妻は言った。そして泣いている。彼は死期の迫った人の姿を見るのが嫌だった。もっと早く見舞いに来なければならなかったのに、命が幾ばくもない時に訪れてしまった。

 

 彼が病院にいたのは、わずかな時間だった。急いで家に帰ることもせず、帰る途中に銀行に寄り預金を引き出し、コンビニェンスストアーで夕食と明日の朝食を買い求めた。漠然とした思いで家に入った。妻は病院で泊り込みの付き添いになるとのことだった。

 

 彼の決意は中途半端なことでは達成できないだろう。彼自身の不満は、全く彼自身の不始末から生じたものである。彼は過ぎ去った日々を思った。
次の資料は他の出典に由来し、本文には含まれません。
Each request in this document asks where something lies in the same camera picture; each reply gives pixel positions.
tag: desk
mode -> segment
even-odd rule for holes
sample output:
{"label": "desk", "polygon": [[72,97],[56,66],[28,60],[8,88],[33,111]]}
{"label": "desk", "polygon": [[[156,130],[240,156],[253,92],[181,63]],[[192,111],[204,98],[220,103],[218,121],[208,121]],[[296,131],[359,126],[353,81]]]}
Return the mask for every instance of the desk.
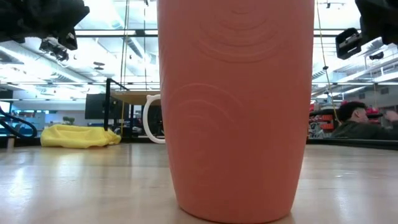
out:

良い思い出というものは幾らもないと思った。今夜はとにかく早く風呂に入り、床に入りぐっすりと休むことだ。出鱈目の生活を断ち切らなければならないと思った。部屋の時計を見てみた。午後七時五分前だった。

 

 妻の母は平成十四年一月十七日午前六時十二分慢性腎不全で死亡した。享年八十一歳だった。病気を患って七年後の死の訪れだった。その日に仮通夜を行い、本通夜は十八日午後七時から地元の葬儀場、告別式は十九日午後一時、出棺は午後二時から、それぞれ執り行われた。妻の兄弟姉妹が葬儀に参列した。多くの人生遍歴を重ねていた。妻の上の弟は、現在無職であるが、フリーライターとして文筆活動をしている。下の弟は、最近離婚をして新しい生活を始めたようだ。別れた妻の行く末が案じられる。妻の妹は、酒を大量に飲むようになった。信じられないことだった。

 

 彼は妻の兄弟姉妹のことをそれぞれ思った。母の死は、それぞれの人と離別する契機であると思った。妻には、できるだけ兄弟姉妹の絆を維持するようにして欲しいと思った。彼は、自分自身のことは大丈夫であると確信をした。根拠はないが、時々を大切に節度ある生活を送ることによって克服できると思った。小さなことの積み重ねである。その過程では過ちが絶対無いとは言えない。挫折しないことが重要であると思った。

 

 体の調子が思わしくないと彼は感じた。体ばかりではない。心が沈んでいることも感じている。人生に対する無気力感である。最も危険な状態に陥っているといっても間違いでなかった。脱出するには時間がかかる。そうだからと言ってのらりくらりと過ごしていく訳にはいかないと思った。やってはならないことは定まっている。これからは、行うべきことを定めなければならないと思った。

 

 以前の状態とは何だったかを思い出そうとした。考えてみれば生活の理想を持ったことはあるが、実現したことはなかった。理想とは仕事にあるのではない。私生活にあることをはっきりと自覚しなければならない。そこには公私の区別を厳格に行うことが基本である。その辺の管理を行うことである。体力的な衰えもあるはずである。食事とか睡眠というものを重視していかなければならない。そうすれば私生活の時間というものは十分でないことがわかる。そんな困難な中で大望と対峙しなければならないことを思うと彼は身震いをした。